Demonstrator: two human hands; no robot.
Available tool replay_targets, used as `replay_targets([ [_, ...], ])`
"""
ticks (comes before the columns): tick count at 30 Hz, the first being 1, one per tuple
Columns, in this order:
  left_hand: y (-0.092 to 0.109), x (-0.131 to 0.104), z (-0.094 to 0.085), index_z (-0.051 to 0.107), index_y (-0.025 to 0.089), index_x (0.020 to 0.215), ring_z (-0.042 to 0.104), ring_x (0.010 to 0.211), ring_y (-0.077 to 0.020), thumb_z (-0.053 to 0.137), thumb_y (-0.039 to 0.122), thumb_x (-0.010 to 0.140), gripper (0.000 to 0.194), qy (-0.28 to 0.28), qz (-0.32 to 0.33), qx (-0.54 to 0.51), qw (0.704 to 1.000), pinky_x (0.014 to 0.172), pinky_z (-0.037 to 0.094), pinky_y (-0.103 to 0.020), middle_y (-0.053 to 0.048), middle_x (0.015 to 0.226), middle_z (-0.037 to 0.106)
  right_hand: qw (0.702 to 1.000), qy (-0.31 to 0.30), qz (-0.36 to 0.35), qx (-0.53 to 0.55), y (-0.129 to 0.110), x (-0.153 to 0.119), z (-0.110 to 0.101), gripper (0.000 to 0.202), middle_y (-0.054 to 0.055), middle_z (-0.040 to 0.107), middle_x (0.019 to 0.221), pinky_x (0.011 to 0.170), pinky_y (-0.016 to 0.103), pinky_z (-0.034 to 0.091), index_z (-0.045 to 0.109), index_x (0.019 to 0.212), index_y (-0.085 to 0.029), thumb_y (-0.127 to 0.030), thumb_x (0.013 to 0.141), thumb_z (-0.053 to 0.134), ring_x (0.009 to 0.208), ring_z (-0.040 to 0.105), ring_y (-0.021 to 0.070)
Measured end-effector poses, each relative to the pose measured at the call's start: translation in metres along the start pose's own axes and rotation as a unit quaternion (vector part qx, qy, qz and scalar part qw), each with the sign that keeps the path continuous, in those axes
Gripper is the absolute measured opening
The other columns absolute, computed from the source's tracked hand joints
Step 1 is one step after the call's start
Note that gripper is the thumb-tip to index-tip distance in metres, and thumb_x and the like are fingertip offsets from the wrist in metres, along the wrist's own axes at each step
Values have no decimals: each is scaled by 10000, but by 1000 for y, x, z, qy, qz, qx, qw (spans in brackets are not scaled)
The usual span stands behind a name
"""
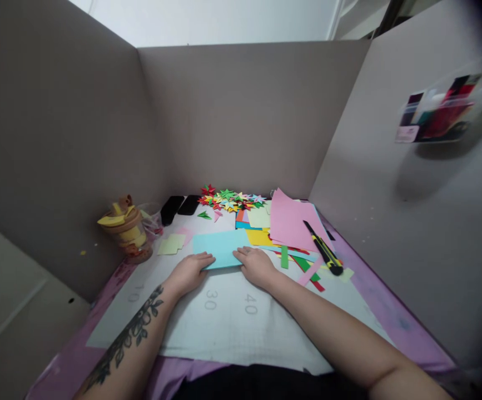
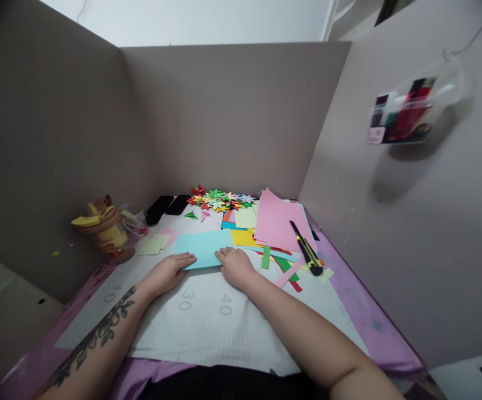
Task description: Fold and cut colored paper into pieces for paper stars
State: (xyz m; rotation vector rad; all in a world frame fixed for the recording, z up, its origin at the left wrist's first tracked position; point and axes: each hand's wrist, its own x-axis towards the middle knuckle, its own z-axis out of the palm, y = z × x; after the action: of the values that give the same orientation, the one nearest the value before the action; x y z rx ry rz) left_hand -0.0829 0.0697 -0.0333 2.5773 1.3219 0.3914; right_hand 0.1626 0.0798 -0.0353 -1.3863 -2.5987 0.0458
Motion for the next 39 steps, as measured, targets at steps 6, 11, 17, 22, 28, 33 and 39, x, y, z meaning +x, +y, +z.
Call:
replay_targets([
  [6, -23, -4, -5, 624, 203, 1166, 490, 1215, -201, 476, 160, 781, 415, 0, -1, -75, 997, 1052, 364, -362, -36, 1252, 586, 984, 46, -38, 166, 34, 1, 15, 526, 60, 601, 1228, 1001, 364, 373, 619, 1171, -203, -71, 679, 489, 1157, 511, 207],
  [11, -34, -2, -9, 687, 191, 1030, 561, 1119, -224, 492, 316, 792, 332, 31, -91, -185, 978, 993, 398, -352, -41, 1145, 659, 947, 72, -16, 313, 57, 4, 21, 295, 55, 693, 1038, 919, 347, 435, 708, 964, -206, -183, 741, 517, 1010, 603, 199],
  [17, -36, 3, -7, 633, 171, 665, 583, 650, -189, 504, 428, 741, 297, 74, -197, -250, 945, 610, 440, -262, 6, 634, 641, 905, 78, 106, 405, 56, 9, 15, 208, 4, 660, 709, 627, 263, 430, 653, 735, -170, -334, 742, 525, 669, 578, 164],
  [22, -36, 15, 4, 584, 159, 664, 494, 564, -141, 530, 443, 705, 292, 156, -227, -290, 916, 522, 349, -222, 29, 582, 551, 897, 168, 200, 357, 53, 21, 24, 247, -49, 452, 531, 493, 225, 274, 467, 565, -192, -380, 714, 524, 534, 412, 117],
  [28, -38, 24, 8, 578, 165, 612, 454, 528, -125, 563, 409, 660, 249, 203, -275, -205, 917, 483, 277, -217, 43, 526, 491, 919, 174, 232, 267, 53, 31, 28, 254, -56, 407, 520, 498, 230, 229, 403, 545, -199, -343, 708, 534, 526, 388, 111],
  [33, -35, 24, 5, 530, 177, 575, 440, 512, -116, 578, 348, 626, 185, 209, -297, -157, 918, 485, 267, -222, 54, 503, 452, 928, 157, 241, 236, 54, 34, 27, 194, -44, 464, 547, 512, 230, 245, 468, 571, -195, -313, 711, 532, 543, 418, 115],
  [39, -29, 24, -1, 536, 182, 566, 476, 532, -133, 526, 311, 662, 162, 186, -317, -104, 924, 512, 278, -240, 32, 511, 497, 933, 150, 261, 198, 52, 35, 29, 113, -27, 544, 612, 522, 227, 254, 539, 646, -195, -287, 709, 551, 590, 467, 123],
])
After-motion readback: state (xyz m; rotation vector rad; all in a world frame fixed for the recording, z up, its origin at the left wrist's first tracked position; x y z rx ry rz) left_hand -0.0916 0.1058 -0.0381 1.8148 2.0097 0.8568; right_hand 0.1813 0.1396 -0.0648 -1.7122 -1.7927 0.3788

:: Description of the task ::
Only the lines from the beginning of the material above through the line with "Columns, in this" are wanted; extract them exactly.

:: Result ::
Demonstrator: two human hands; no robot.
Available tool replay_targets, used as `replay_targets([ [_, ...], ])`
"""
ticks (comes before the columns): tick count at 30 Hz, the first being 1, one per tuple
Columns, in this order:

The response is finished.